= Beginning of Section =
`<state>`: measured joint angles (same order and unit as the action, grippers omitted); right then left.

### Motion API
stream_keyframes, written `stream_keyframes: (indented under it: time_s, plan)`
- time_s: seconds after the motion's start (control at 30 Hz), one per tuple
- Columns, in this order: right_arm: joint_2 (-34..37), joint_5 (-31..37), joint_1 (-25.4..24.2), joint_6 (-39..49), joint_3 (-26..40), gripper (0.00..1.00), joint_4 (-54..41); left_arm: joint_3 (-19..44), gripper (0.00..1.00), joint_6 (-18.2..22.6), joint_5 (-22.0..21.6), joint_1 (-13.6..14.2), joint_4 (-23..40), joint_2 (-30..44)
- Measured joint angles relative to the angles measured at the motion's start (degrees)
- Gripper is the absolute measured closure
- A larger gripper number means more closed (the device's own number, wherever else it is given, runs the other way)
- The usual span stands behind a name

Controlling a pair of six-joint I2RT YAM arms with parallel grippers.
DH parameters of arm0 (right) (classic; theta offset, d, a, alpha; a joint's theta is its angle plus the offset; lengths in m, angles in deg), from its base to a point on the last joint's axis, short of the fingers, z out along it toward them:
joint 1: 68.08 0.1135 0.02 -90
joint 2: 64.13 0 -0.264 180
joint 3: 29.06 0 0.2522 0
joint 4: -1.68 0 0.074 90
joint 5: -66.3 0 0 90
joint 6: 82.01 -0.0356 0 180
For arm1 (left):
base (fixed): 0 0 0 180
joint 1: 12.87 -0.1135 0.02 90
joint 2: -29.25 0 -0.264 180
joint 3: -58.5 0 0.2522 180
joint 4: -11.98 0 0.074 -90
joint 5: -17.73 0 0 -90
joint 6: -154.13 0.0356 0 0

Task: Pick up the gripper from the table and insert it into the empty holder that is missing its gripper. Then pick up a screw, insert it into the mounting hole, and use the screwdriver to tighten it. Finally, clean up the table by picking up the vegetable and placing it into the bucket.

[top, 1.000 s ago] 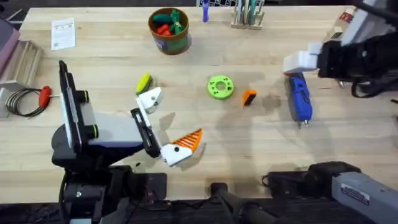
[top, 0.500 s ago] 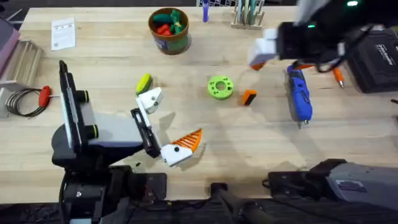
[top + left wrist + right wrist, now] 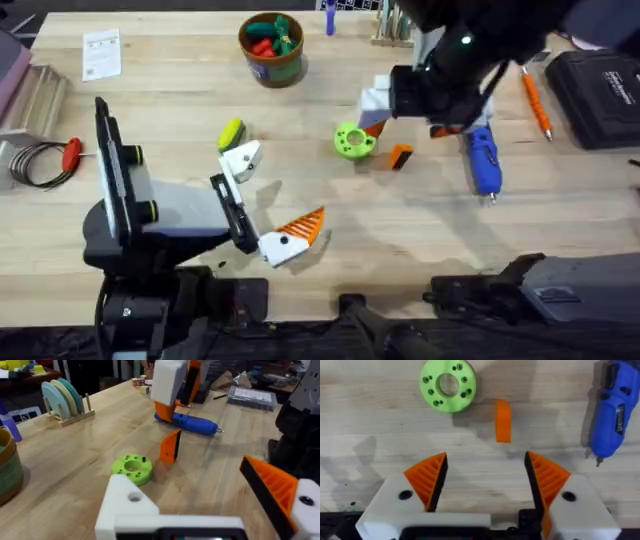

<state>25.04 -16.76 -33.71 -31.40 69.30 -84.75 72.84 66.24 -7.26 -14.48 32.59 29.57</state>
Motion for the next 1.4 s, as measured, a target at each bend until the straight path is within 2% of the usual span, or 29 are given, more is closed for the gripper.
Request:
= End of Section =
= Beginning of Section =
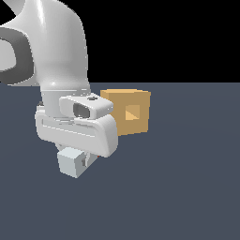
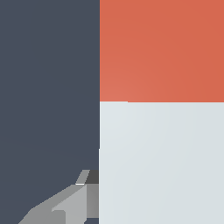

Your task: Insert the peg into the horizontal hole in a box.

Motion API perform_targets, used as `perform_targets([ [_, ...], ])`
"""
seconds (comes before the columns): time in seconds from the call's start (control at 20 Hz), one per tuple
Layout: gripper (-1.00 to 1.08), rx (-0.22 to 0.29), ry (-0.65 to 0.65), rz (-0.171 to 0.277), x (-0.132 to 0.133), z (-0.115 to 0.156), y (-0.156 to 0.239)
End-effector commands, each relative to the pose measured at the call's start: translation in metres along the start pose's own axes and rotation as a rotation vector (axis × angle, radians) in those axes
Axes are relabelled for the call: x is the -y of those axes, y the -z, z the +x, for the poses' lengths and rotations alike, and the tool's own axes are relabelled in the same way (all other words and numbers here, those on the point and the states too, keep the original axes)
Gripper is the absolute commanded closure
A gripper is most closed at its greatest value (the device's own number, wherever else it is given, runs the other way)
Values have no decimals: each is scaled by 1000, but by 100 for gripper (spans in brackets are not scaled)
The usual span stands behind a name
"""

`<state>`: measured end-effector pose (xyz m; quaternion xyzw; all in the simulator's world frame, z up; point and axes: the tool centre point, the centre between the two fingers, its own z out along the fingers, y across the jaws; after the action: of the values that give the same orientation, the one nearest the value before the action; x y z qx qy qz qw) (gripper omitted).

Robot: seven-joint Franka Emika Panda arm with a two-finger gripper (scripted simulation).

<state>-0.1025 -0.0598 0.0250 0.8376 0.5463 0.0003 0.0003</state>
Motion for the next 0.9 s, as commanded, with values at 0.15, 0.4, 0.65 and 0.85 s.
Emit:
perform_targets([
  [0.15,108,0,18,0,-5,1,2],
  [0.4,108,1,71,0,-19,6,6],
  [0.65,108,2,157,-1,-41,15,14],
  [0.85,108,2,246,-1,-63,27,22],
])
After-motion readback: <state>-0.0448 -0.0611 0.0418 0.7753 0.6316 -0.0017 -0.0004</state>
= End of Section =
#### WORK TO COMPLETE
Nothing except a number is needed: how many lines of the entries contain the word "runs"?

#### EXERCISE SOLUTION
2